*** Opening SUPPLIED DATA ***
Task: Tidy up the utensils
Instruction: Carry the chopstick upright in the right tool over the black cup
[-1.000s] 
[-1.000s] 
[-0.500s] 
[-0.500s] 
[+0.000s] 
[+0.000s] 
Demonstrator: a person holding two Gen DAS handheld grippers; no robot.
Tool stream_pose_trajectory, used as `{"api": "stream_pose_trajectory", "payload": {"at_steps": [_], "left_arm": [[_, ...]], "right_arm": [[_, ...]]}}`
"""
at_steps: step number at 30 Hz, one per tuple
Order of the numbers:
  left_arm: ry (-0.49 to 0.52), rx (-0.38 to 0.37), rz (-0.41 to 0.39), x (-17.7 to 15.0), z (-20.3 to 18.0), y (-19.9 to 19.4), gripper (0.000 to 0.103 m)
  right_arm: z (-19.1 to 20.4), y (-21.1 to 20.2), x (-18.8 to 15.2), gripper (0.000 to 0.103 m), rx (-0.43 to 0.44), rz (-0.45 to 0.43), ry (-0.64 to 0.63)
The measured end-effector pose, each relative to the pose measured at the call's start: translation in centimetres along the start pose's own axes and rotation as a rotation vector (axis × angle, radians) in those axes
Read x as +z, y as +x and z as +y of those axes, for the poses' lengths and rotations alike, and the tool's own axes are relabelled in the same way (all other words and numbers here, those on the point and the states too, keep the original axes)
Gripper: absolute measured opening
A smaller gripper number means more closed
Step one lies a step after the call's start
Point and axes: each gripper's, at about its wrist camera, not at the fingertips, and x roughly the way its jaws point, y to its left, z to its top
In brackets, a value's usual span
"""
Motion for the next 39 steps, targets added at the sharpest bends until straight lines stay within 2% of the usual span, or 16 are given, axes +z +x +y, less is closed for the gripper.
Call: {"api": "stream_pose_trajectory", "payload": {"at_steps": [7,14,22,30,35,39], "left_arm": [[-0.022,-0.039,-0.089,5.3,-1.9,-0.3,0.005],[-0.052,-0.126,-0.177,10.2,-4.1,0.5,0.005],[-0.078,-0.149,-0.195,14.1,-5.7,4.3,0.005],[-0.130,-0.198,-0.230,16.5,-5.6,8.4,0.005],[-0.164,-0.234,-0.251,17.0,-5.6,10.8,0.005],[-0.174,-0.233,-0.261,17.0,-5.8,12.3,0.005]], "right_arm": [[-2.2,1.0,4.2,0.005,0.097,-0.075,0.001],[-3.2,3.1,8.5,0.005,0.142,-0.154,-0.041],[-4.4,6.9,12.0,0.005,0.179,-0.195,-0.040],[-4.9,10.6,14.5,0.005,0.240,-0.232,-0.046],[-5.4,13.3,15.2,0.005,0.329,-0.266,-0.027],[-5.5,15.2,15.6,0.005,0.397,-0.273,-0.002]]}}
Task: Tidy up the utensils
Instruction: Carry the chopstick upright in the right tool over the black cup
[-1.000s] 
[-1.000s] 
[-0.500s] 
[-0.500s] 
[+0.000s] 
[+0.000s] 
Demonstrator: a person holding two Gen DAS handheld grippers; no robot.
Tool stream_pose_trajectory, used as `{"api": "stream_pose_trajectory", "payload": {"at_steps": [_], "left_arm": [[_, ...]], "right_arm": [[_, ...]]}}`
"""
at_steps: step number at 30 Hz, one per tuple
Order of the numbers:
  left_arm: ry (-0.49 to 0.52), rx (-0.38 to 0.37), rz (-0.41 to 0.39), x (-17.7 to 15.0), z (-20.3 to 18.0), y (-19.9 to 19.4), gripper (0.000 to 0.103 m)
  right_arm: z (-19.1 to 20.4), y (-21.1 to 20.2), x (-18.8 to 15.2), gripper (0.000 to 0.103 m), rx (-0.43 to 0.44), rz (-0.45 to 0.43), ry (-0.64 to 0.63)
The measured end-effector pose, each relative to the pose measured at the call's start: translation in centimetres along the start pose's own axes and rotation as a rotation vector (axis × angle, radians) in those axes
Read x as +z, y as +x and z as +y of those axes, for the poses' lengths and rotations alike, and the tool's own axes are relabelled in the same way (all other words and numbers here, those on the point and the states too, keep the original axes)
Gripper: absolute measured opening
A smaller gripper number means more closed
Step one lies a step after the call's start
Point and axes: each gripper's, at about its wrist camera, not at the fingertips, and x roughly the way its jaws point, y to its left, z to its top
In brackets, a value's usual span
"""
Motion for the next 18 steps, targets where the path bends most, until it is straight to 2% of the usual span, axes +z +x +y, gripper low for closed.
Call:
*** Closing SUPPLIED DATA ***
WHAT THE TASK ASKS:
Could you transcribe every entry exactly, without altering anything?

ANSWER TO THIS PROBLEM:
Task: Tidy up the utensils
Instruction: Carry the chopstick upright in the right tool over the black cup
[-1.000s] 
[-1.000s] 
[-0.500s] 
[-0.500s] 
[+0.000s] 
[+0.000s] 
Demonstrator: a person holding two Gen DAS handheld grippers; no robot.
Tool stream_pose_trajectory, used as `{"api": "stream_pose_trajectory", "payload": {"at_steps": [_], "left_arm": [[_, ...]], "right_arm": [[_, ...]]}}`
"""
at_steps: step number at 30 Hz, one per tuple
Order of the numbers:
  left_arm: ry (-0.49 to 0.52), rx (-0.38 to 0.37), rz (-0.41 to 0.39), x (-17.7 to 15.0), z (-20.3 to 18.0), y (-19.9 to 19.4), gripper (0.000 to 0.103 m)
  right_arm: z (-19.1 to 20.4), y (-21.1 to 20.2), x (-18.8 to 15.2), gripper (0.000 to 0.103 m), rx (-0.43 to 0.44), rz (-0.45 to 0.43), ry (-0.64 to 0.63)
The measured end-effector pose, each relative to the pose measured at the call's start: translation in centimetres along the start pose's own axes and rotation as a rotation vector (axis × angle, radians) in those axes
Read x as +z, y as +x and z as +y of those axes, for the poses' lengths and rotations alike, and the tool's own axes are relabelled in the same way (all other words and numbers here, those on the point and the states too, keep the original axes)
Gripper: absolute measured opening
A smaller gripper number means more closed
Step one lies a step after the call's start
Point and axes: each gripper's, at about its wrist camera, not at the fingertips, and x roughly the way its jaws point, y to its left, z to its top
In brackets, a value's usual span
"""
Motion for the next 39 steps, targets added at the sharpest bends until straight lines stay within 2% of the usual span, or 16 are given, axes +z +x +y, less is closed for the gripper.
Call: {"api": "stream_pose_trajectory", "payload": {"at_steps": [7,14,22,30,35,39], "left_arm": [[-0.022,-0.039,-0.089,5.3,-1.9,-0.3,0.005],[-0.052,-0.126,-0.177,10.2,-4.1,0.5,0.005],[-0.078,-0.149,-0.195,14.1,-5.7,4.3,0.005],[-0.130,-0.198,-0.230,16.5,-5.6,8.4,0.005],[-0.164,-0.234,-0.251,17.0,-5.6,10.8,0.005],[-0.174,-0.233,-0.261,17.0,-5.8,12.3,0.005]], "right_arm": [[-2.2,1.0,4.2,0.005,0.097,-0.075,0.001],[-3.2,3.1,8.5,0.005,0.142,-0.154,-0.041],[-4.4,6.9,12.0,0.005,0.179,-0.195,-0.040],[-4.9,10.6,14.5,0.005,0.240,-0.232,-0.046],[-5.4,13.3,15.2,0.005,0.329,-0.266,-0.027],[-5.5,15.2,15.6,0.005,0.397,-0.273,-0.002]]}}
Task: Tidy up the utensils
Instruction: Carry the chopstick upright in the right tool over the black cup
[-1.000s] 
[-1.000s] 
[-0.500s] 
[-0.500s] 
[+0.000s] 
[+0.000s] 
Demonstrator: a person holding two Gen DAS handheld grippers; no robot.
Tool stream_pose_trajectory, used as `{"api": "stream_pose_trajectory", "payload": {"at_steps": [_], "left_arm": [[_, ...]], "right_arm": [[_, ...]]}}`
"""
at_steps: step number at 30 Hz, one per tuple
Order of the numbers:
  left_arm: ry (-0.49 to 0.52), rx (-0.38 to 0.37), rz (-0.41 to 0.39), x (-17.7 to 15.0), z (-20.3 to 18.0), y (-19.9 to 19.4), gripper (0.000 to 0.103 m)
  right_arm: z (-19.1 to 20.4), y (-21.1 to 20.2), x (-18.8 to 15.2), gripper (0.000 to 0.103 m), rx (-0.43 to 0.44), rz (-0.45 to 0.43), ry (-0.64 to 0.63)
The measured end-effector pose, each relative to the pose measured at the call's start: translation in centimetres along the start pose's own axes and rotation as a rotation vector (axis × angle, radians) in those axes
Read x as +z, y as +x and z as +y of those axes, for the poses' lengths and rotations alike, and the tool's own axes are relabelled in the same way (all other words and numbers here, those on the point and the states too, keep the original axes)
Gripper: absolute measured opening
A smaller gripper number means more closed
Step one lies a step after the call's start
Point and axes: each gripper's, at about its wrist camera, not at the fingertips, and x roughly the way its jaws point, y to its left, z to its top
In brackets, a value's usual span
"""
Motion for the next 18 steps, targets where the path bends most, until it is straight to 2% of the usual span, axes +z +x +y, gripper low for closed.
Call:

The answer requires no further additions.